I'd also point out that, while I'm not defending each and every action that Clark took in the campaign... his biggest critics were almost ALL the British commanders that demanded the Italian campaign in the first place... ESPECIALLY Alexander (commanding XV Army Group, Europe), whom he eventually REPLACED on the recommendation of both Ike and Churchill!
No, the more I ponder this question, the more I am inclined to give the benefit of the doubt to Clark and the guys on the ground (including the Brits who demanded the invasion). Want to know why?
Because Ike liked him, and Ike ok'd the plan. Ike recognized ability and talent... otherwise, Patten would have been State-side before the Normandy operation ever kicked off. Ike voiced his reservations about such operations as Market-Garden just enough to make sure that Monty and his boys KNEW no one was taking the fall for their poor planning... and he did the same in Italy. If he felt that the mistakes made in Italy were as bad as some critics have made them out to be, he wouldn't have replaced Alexander with Clark. Alexander has the juice, after all... born an Earl, made a Viscount after North Africa, one of only a handfull of British Field Marshalls, and a holder of the Victory Cross from his service with the Irish Guards in WWI... even Rudyard Kipling wrote about him! Is THIS the kind of guy Ike is likely to replace with someone who made "mistake after mistake"?
More importantly, I am more and more convinced that the "mistakes" of the Italian campaign were of the sort that no one has considered the alternatives for. The move on Rome rather than the move to exploit the gap in the German positions (known as the Winter Line) was a direct contradiction to Alexander's orders... and could have cost him his command. Instead, it showed the most substantial "political" gains of the war prior to the June 6th invasion of Normandy (only 2 days before, I admit).
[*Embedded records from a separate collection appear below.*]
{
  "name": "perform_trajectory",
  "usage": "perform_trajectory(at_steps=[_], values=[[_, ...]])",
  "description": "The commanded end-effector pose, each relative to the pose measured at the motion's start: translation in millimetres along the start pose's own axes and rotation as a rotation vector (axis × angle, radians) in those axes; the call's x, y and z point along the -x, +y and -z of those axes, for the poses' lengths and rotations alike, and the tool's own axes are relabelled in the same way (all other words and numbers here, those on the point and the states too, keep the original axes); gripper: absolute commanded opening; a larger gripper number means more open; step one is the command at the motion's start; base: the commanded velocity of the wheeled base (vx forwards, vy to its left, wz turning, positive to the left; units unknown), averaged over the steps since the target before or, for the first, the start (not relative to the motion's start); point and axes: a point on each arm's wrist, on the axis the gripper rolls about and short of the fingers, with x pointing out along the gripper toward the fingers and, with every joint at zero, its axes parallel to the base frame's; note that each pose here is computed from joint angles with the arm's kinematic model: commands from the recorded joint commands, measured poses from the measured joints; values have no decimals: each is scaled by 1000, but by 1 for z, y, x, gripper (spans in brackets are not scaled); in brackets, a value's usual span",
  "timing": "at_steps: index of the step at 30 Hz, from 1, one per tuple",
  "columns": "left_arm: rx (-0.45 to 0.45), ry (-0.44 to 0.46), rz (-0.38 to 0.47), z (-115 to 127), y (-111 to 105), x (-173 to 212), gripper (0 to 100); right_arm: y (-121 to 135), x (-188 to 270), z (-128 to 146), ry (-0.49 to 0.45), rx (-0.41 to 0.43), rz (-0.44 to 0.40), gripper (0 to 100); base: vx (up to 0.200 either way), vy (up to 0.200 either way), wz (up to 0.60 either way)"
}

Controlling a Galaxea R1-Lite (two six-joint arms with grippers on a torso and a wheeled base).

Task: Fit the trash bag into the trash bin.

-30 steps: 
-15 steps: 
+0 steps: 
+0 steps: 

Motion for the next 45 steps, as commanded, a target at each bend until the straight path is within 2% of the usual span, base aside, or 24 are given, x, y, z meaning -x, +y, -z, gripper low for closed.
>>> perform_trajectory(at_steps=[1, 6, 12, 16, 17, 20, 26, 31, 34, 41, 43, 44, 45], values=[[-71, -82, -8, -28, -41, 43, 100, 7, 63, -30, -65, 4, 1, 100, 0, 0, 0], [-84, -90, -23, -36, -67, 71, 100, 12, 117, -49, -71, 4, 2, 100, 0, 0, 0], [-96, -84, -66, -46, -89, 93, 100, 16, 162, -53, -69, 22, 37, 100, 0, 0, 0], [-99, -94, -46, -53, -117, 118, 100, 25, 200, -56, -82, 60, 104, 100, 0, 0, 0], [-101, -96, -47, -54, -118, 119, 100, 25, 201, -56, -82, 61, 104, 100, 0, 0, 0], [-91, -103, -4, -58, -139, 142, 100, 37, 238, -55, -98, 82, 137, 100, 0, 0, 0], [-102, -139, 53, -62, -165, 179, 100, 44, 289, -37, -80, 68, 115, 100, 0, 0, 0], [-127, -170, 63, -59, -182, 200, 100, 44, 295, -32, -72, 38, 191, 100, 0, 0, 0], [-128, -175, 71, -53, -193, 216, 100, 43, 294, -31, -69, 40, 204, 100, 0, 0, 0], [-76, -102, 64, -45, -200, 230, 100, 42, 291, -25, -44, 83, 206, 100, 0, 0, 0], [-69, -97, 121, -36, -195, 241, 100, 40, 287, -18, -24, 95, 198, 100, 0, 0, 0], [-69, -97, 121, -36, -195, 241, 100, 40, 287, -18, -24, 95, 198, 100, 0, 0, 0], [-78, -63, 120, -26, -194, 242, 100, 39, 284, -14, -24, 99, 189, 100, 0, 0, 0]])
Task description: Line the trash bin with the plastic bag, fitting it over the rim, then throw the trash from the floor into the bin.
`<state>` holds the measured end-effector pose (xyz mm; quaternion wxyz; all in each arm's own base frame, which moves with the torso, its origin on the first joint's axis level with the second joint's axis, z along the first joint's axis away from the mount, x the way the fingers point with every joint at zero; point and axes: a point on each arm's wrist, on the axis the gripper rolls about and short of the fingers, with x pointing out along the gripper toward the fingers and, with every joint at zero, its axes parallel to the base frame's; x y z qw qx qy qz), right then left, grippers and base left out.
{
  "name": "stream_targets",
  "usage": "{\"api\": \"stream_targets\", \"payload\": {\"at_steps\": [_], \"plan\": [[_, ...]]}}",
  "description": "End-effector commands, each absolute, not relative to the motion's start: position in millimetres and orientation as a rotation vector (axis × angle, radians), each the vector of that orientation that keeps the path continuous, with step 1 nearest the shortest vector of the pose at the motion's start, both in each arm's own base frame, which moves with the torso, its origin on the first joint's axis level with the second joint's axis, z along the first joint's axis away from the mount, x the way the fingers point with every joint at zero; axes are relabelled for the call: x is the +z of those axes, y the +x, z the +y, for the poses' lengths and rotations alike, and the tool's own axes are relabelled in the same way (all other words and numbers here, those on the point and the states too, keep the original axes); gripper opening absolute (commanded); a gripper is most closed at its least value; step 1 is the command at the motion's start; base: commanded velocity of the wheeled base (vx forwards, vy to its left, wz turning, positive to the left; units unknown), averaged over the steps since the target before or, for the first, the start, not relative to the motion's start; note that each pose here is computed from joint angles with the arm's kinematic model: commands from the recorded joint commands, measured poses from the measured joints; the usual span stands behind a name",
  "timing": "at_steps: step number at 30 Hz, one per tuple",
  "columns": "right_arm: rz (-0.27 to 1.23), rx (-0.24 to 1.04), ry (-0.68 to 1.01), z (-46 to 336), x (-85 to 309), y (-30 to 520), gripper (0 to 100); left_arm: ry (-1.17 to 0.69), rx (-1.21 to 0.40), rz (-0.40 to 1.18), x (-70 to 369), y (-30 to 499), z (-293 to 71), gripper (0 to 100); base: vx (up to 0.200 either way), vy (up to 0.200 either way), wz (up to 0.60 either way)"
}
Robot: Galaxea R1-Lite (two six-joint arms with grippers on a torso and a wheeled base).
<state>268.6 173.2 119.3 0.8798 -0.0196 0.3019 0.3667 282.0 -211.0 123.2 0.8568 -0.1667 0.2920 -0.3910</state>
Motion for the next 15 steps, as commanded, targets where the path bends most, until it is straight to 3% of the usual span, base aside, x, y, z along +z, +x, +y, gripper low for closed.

Did Clark know the date for Overlord? I don't know... but his taking of Rome on the 4th was a HUGE boost to Allied moral and a HUGE blow to Axis confidence.
Finally, let's look at what we "learned" from the Italian campaign. The most successfull and decorated units of D-Day were units that won their "stripes" in Italy: 2nd Ranger Battallion, 3 Infantry Division, 2nd Armored Division, 82 Airborn Division, et al. Another 7 divisions were redeployed in August of '44 to do exactly what Ryan suggested should have been done without Italy... invade southern France (Operation Dragoon). Would this operation have been as successfull if it were mounted from Algiers rather than Italy? Who can say?
I guess a better question for us all would be: Were the mistakes made in planning and executing operations in Italy any worse than the mistakes made in planning and executing Market-Garden, Overlord, and the drives on Metz, Antwerp, Paris, and Cherbourg? Italy wasn't what history sees as a "road" to Berlin... but that doesn't make it any less of an advantage to fight, does it? For all that went wrong with the British "raid on Diep"... how many lives were saved at Normandy because of what was accomplished at Diep?
I'd define "failure" as something that contributes nothing to the final effort, the ultimate goal. Italy DID get us closer to winning the war in Europe. I can't see comparing it to a "failure" of the sort history shows us in Gallipoli, or Verdun, or Austerlitz, or even Lee's efforts at Gettysburg.